I believe this conclusion to be overstated.
There are some methodological limitations in the study. Participants were recruited by going door-to-door, which means some participants may have known each other and been able to communicate about the study design. Branthwaite tries to control for this by requiring recruiters to skip ten houses after every successful sign-up, but the possibility remains.
The number of participants involved is good, but the duration of the study is relatively short. Moreover, when some women had not recorded any headaches over the two weeks, they were permitted to extend the trial for a further two weeks. The dummy pills were also not taste-matched to the real aspirin, so anyone familiar with the taste of aspirin, especially users of that brand, would be able to identify they were getting fakes.
The largest issue, however, is the conflation of an effect with a reported effect, a problem I understand to be common in the medical literature at large, not just in placebo effect research. While it may genuinely be the case that taking pills from a branded packet truly affords greater analgesia than an equivalent pill from an unbranded packet, it could equally be the case that taking a pill from a branding packet merely makes one more likely to report greater analgesia regardless of any true change in physiological pain.

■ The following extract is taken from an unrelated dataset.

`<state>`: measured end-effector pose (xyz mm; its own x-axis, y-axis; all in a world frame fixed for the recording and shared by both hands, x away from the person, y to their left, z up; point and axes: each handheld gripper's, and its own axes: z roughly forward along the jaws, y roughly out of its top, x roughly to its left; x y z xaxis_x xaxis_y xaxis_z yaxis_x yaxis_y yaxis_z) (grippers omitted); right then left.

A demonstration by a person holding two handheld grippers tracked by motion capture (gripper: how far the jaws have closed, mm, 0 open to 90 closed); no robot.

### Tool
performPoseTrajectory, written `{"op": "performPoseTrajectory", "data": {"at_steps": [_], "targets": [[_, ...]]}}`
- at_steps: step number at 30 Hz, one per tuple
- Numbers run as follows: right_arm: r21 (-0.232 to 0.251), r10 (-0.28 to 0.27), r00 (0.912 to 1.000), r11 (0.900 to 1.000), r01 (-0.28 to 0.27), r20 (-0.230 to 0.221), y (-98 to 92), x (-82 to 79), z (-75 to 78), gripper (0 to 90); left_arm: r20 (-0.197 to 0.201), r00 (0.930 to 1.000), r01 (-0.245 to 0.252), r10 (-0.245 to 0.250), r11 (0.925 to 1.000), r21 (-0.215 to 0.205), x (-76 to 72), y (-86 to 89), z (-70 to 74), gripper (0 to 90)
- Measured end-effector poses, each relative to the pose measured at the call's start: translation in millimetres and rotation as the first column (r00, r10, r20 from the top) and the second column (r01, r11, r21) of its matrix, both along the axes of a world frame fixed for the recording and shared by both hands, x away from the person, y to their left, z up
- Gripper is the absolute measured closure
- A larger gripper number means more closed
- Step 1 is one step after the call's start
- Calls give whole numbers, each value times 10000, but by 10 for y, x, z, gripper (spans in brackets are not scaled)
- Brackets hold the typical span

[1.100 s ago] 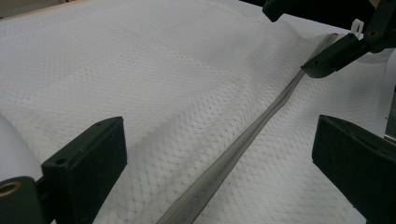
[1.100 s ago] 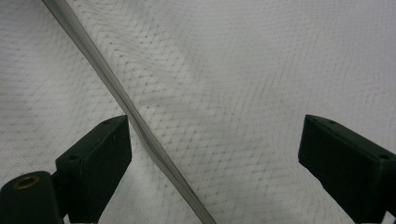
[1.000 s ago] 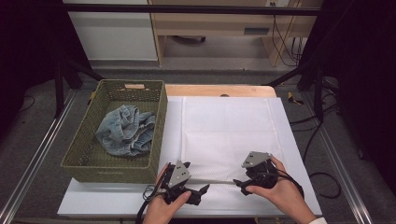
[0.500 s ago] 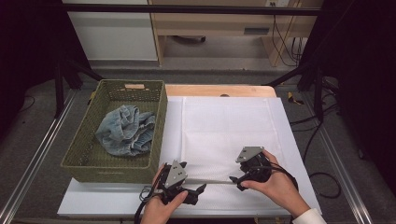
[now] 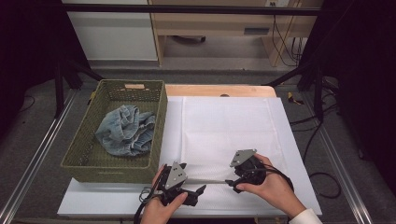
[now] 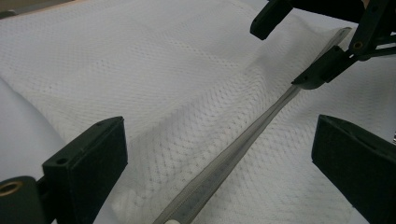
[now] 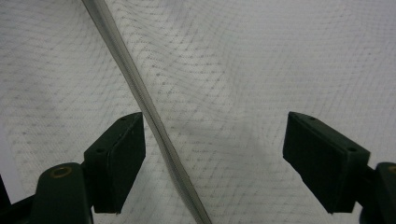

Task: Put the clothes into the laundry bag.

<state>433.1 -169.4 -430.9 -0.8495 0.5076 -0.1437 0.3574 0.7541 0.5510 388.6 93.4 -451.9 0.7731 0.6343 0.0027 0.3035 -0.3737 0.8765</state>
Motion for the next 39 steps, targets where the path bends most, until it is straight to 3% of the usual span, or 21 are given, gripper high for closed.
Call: {"op": "performPoseTrajectory", "data": {"at_steps": [7,20,31,39], "targets": [[-81,138,9997,9999,-140,-207,46,-3,-47,299,6,10000,14,-14,10000,65,-10,-7,-2,37],[-296,349,9990,9989,-358,-284,74,45,-106,343,-38,10000,65,-65,9999,100,-14,-17,-12,39],[-374,248,9984,9989,-267,-516,66,192,-191,341,-56,9998,179,-177,9995,241,-25,-43,-24,41],[-531,468,9967,9973,-503,-658,94,172,-229,293,-48,9998,193,-192,9996,218,-33,-54,-25,41]]}}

The data in Branthwaite cannot tease these scenarios apart. Think back to the lung function tests: patients reported huge improvements in their lungs, apparently on the basis of bias alone, when actually there was no meaningful improvement. In Branthwaite, we have no objective measure to check against so we cannot be sure whether the reported differences between branded and unbranded pills reflect real pain relief.
It is fair to say that pain represents perhaps a unique case in placebo research, as there are completely fair and reasonable questions to be asked about whether a change in pain and a change in the perception of pain are meaningfully different. However, even the perception of pain is still different to reported pain. Patients could experience identical levels of perceived pain, and yet still report them differently because of the role of bias.

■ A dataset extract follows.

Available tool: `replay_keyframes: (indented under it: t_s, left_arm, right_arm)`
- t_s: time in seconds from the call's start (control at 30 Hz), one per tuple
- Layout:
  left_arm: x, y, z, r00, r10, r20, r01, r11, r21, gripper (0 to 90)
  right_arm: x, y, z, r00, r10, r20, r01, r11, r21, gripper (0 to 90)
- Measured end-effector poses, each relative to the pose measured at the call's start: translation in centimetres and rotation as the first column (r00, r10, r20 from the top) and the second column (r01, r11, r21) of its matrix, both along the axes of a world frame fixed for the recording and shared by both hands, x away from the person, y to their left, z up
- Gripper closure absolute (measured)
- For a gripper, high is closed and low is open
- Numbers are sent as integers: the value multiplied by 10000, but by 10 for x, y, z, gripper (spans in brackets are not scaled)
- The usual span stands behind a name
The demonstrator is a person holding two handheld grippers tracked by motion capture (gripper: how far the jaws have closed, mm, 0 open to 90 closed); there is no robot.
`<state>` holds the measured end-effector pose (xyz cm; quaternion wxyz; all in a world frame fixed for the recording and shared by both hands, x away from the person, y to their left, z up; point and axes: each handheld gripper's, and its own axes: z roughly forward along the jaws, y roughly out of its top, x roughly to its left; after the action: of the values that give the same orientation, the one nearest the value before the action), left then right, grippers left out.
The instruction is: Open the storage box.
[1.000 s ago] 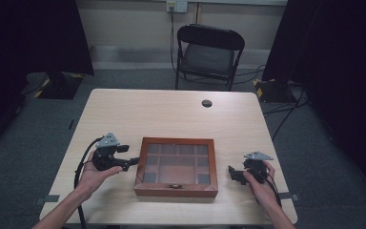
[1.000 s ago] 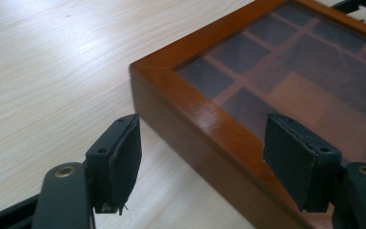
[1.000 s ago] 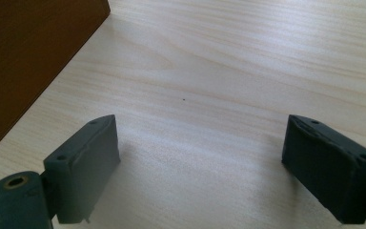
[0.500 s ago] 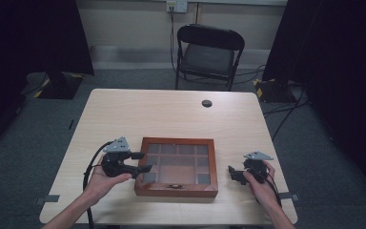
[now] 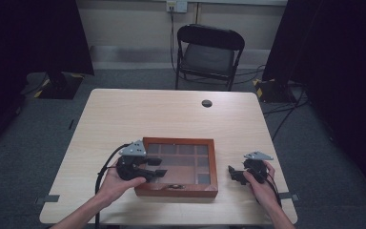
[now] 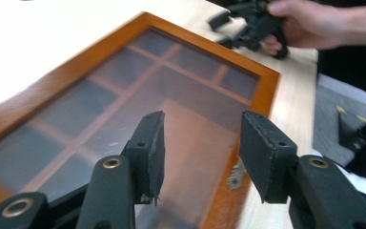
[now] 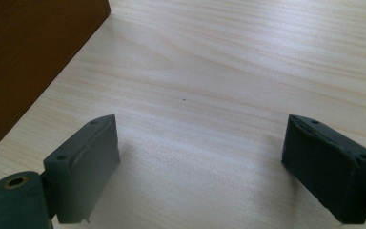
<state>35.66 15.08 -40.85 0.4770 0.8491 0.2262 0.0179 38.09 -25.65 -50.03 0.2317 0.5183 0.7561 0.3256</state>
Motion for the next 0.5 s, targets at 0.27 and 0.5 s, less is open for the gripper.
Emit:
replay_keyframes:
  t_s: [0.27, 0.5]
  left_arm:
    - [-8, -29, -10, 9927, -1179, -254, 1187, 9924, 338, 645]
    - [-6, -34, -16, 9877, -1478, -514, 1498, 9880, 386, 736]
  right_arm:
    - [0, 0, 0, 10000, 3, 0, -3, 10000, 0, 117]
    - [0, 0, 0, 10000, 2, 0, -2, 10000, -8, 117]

While this may seem like a trivial distinction, it has real-world implications. In 2016, Australian regulators fined Reckitt Benckiser, the makers of Neurofen, several million Australian dollars for selling identical painkillers branded and priced differently to target specific types of pain. Consumers were being charged a premium for products like Neurofen Tension Headache or Neurofen Period Pain, when the active ingredient and dosage were actually the same across variants.
Despite this, some advertising agencies continue to advocate for selling such products at inflated prices. They cite studies like Branthwaite to argue that Neurofen Period Pain would genuinely work better than regular Neurofen or generic ibuprofen for period pain, because of how it is branded. The placebo effect validates the claim, and so justifies the premium.
Many claims about the placebo effect assume that the placebo itself is responsible for the observed outcomes but, as these examples show, the effects we attribute to placebos are often a mix of statistical effects, patient bias, and other artefacts of the research process. For this reason, we should be both vigilant and cautious when evaluating the clinical relevance of placebo interventions.